▸ Problem: Repeat the lines below exactly as written, please, from the line with "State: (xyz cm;" to the line with "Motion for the", both lines included, and no others.

──────── Data extract ────────

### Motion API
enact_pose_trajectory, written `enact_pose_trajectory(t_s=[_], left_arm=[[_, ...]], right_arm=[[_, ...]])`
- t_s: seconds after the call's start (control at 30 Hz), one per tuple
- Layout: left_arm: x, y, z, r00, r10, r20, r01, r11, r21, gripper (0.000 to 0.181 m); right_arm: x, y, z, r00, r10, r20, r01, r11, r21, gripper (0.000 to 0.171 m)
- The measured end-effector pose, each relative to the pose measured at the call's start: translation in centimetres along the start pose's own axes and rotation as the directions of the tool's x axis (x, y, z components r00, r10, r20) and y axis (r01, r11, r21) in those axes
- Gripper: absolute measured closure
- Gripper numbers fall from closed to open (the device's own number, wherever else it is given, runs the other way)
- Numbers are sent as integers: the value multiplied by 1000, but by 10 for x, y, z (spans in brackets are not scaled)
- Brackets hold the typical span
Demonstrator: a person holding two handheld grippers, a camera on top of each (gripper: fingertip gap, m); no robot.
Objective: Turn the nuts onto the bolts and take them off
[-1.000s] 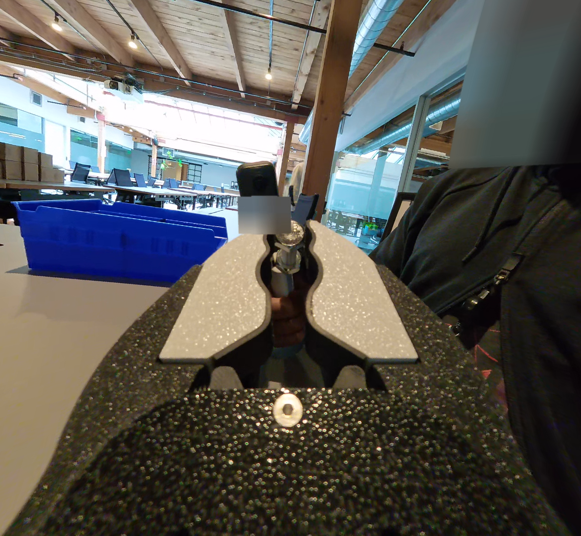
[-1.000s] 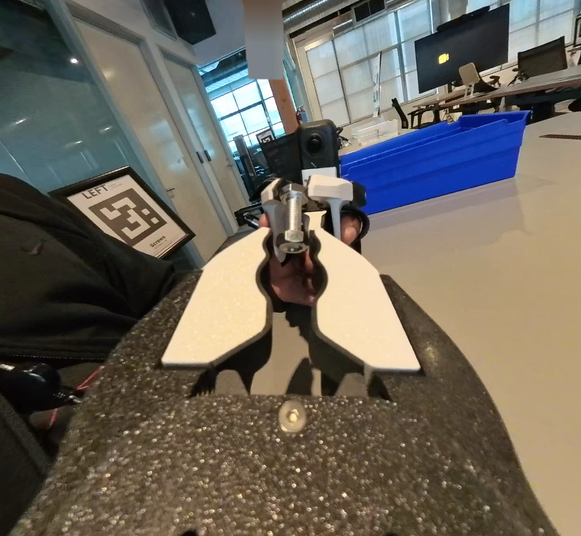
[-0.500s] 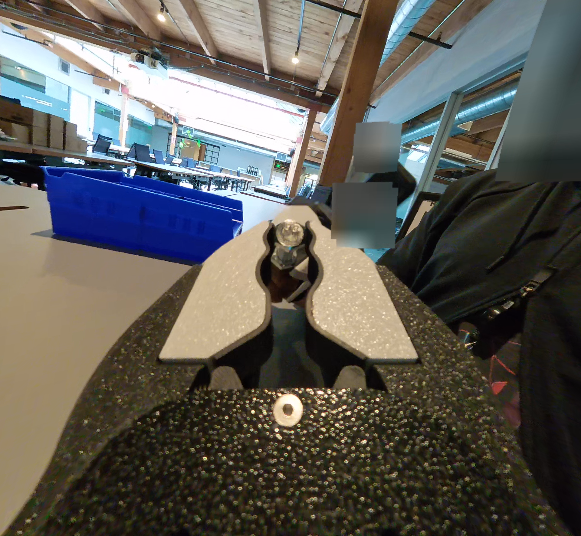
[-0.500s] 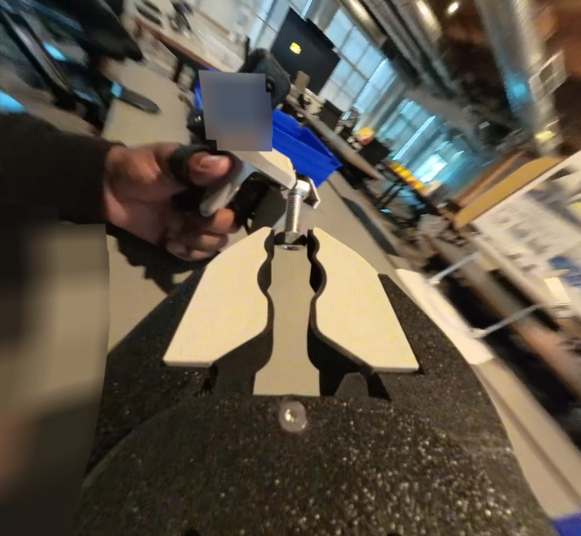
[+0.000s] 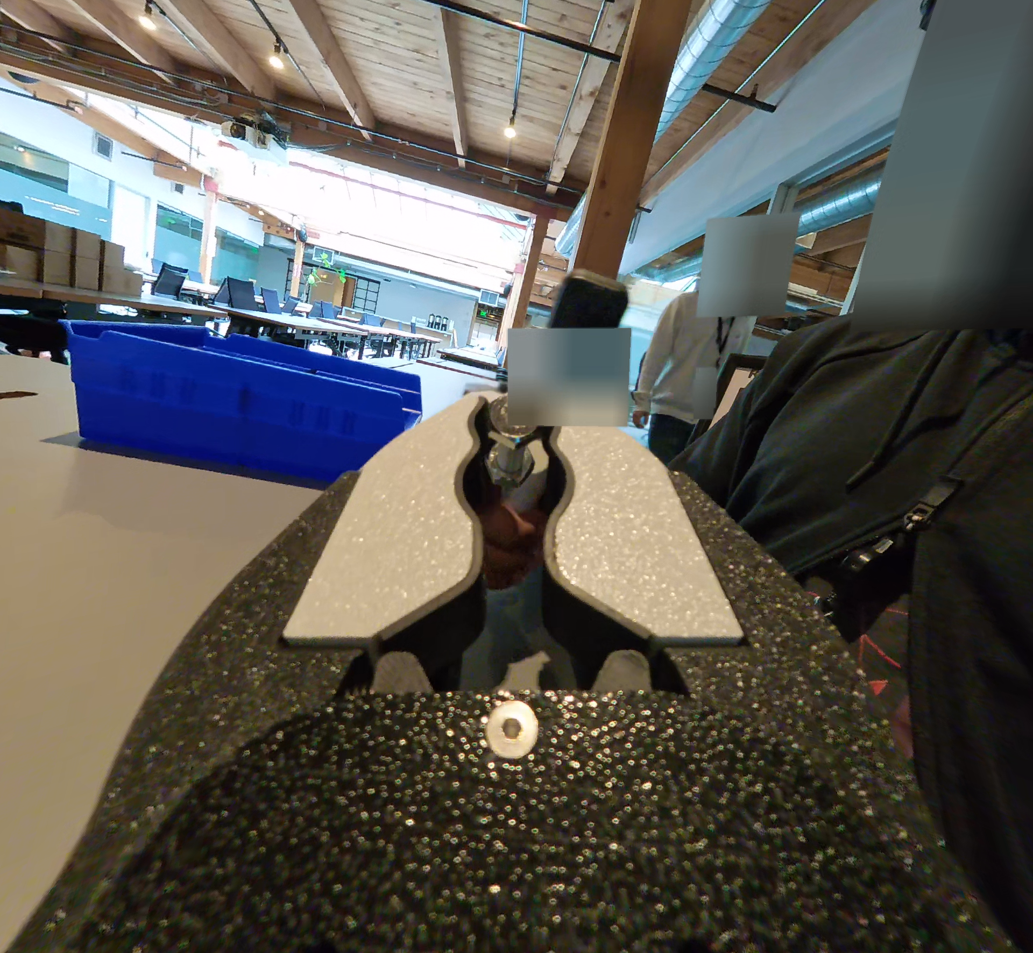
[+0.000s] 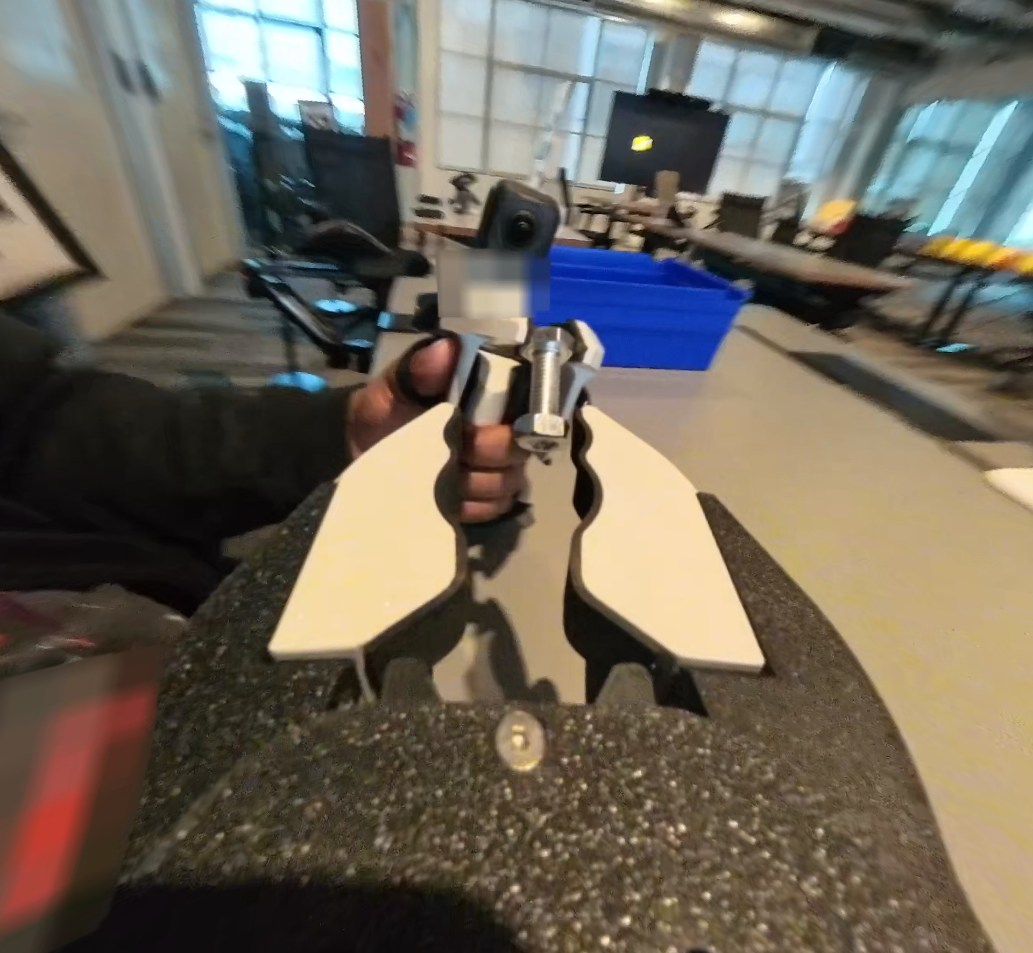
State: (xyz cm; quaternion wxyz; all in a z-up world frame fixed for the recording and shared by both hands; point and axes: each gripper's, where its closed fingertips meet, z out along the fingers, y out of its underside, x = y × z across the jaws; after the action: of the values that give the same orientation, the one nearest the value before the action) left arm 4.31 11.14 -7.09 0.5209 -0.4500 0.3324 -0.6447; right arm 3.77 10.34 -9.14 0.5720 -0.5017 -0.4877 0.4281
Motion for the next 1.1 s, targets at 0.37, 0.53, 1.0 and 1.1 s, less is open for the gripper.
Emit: enact_pose_trajectory(t_s=[0.37, 0.53, 1.0, 1.1], left_arm=[[9, -1, 2, 999, 15, -49, -15, 1000, 7, 164], [7, 0, 3, 999, 14, -39, -15, 1000, -2, 164], [5, -5, -1, 1000, 9, -27, -8, 999, 33, 164], [8, -8, -2, 999, 13, -43, -11, 999, 48, 165]], right_arm=[[-3, -3, -1, 905, 378, 197, -392, 919, 37, 136], [0, -3, -2, 958, 260, 124, -268, 962, 48, 151], [1, -2, 0, 771, -580, -263, 554, 814, -173, 147], [1, -12, -4, 884, -404, -236, 404, 913, -49, 140]])
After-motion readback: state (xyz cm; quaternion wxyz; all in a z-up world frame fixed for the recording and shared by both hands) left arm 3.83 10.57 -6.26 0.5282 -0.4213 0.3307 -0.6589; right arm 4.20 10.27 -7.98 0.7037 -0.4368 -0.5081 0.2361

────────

▸ Exercise response:
State: (xyz cm; quaternion wxyz; all in a z-up world frame fixed for the recording and shared by both hands; point and axes: each gripper's, where its closed fingertips meet, z out along the fingers, y out of its underside, x = y × z across the jaws; after the action: of the values that give the same orientation, the one nearest the value before the action) left arm 4.31 11.14 -7.09 0.5209 -0.4500 0.3324 -0.6447; right arm 3.77 10.34 -9.14 0.5720 -0.5017 -0.4877 0.4281
Motion for the next 1.1 s, targets at 0.37, 0.53, 1.0 and 1.1 s, less is open for the gripper.

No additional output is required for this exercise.